これほどまでに心を揺さぶられる演奏についてレビューを書くのはなかなかに困難を伴うが、とりあえず思うところを書き連ねることとしたい。
いずれにしても、テンシュテット&ロンドン・フィルの1984年来日時におけるマーラーの交響曲第5番のライヴ録音が、ついに発売されることになったのは、クラシック音楽ファンにとって大朗報とも言えるところだ。
テンシュテットと言えば、何と言ってもマーラーの交響曲の様々な名演が念頭に浮かぶが、交響曲第5番についても複数の録音を遺している。
最初の録音は、交響曲全集の一環としてスタジオ録音された演奏(1978年)、次いで本盤の来日時にライヴ録音された演奏(1984年)、そしてその4年後にライヴ録音された演奏(1988年)の3種が存在しており、オーケストラはいずれも手兵ロンドン・フィルである。
いずれ劣らぬ名演ではあるが、随一の名演は1988年の演奏であることは論を待たないところだ。
というのも、テンシュテットは1985年に咽頭がんを患い、その後は放射線治療を続けつつ体調がいい時だけ指揮をするという絶望的な状況に追い込まれた。
したがって、1988年の演奏には、一つ一つのコンサートに命がけで臨んでいた渾身の大熱演とも言うべき壮絶な迫力に満ち溢れていると言えるからだ。
次いで、本盤に収められた1984年の演奏が続くのではないだろうか。
テンシュテットのマーラーの交響曲へのアプローチはドラマティックの極みとも言うべき劇的なものだ。
これはスタジオ録音であろうが、ライヴ録音であろうが、さして変わりはなく、変幻自在のテンポ設定や思い切った強弱の変化、猛烈なアッチェレランドなどを駆使して、大胆極まりない劇的な表現を施している。
かかる劇的な表現においては、かのバーンスタインと類似している点も無きにしも非ずであり、マーラーの交響曲の本質である死への恐怖や闘い、それと対置する生への妄執や憧憬を完璧に音化し得たのは、バーンスタインとテンシュテットであったと言えるのかもしれない。
ただ、バーンスタインの演奏があたかもマーラーの化身と化したようなヒューマニティ溢れる熱き心で全体が満たされている(したがって、聴き手によってはバーンスタインの体臭が気になるという人もいるのかもしれない)に対して、テンシュテットの演奏は、あくまでも作品を客観的に見つめる視点を失なわず、全体の造型がいささかも弛緩することがないと言えるのではないだろうか。
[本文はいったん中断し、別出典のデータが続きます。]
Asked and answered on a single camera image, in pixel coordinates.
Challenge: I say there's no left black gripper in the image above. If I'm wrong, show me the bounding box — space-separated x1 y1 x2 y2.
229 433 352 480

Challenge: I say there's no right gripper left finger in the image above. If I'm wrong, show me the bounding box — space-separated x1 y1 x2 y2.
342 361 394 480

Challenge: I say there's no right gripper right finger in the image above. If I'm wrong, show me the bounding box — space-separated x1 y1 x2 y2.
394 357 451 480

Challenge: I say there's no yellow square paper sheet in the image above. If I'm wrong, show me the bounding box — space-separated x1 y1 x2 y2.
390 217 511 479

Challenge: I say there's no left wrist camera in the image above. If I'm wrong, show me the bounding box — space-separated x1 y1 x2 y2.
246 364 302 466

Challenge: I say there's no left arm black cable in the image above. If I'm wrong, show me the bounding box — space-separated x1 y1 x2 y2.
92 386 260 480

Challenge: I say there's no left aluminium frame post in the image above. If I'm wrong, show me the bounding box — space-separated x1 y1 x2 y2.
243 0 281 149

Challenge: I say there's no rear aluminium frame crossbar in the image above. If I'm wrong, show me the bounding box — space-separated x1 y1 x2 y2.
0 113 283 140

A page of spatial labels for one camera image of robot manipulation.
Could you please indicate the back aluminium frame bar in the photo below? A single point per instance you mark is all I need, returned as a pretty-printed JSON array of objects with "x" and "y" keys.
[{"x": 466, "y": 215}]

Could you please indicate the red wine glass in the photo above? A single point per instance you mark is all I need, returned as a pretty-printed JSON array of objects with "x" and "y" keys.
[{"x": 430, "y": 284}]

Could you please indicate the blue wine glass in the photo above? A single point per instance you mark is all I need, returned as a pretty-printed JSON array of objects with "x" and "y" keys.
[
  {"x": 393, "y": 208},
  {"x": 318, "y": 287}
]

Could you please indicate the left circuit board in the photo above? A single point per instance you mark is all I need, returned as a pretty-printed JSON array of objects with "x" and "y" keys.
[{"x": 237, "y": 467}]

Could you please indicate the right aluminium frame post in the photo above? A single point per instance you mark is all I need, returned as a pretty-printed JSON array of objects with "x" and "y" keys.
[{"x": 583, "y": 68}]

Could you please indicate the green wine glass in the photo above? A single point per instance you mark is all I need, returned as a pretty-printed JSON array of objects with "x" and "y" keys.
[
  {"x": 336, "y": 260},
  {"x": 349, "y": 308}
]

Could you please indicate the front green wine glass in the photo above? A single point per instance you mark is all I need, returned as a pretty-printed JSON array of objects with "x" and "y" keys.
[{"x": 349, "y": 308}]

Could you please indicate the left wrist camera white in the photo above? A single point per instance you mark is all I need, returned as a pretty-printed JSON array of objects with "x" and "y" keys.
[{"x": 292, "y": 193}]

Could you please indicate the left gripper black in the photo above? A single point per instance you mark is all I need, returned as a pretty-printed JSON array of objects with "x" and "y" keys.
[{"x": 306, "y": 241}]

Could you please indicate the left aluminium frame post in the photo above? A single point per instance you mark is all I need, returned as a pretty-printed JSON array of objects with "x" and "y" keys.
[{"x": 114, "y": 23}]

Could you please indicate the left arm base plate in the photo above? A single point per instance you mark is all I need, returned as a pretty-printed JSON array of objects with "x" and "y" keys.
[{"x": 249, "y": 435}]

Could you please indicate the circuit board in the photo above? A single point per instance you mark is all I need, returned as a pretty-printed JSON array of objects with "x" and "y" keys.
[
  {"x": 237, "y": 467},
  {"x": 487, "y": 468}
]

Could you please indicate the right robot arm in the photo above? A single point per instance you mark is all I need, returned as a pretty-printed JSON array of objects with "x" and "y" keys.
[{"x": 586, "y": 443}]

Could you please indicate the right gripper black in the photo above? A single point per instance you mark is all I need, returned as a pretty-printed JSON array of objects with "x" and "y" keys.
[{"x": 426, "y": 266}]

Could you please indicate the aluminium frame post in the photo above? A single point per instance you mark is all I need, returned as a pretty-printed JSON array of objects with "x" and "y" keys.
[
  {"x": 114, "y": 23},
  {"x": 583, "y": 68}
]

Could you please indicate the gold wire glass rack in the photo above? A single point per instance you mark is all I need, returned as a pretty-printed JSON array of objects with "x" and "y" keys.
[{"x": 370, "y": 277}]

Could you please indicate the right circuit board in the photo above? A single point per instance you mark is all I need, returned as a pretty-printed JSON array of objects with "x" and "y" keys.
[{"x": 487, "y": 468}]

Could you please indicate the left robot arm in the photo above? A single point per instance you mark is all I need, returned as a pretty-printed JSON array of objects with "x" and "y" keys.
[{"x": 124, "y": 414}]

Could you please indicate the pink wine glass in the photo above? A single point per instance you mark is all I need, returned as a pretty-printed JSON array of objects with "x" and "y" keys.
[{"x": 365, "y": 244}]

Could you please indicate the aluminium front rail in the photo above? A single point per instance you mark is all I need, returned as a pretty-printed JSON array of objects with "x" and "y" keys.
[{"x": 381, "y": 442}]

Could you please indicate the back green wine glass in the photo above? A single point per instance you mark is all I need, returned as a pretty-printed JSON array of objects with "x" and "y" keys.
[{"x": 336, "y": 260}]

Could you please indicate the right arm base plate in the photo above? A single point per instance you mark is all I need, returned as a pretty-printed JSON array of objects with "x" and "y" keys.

もちろん、それでいてスケールの雄大さを失っていないことは言うまでもないところだ。
このあたりは、テンシュテットの芸風の根底には、ドイツ人指揮者としての造型を重んじる演奏様式が息づいていると言えるのかもしれない。
本盤の演奏は、さすがに前述のように、1988年の演奏ほどの壮絶さは存在していないが、それでもテンポの思い切った振幅を駆使したドラマティックにして濃厚な表現は大いに健在であり、まさにテンシュテットのマーラー演奏の在り様が見事に具現化された至高の超名演と言っても過言ではあるまい。
カップリングのモーツァルトの交響曲第35番「ハフナー」は名演の範疇には入ると思われるが、テンシュテットとしては普通の出来と言える。
音質については、FM東京の音源だけに従来CD盤でも比較的良好な音質である。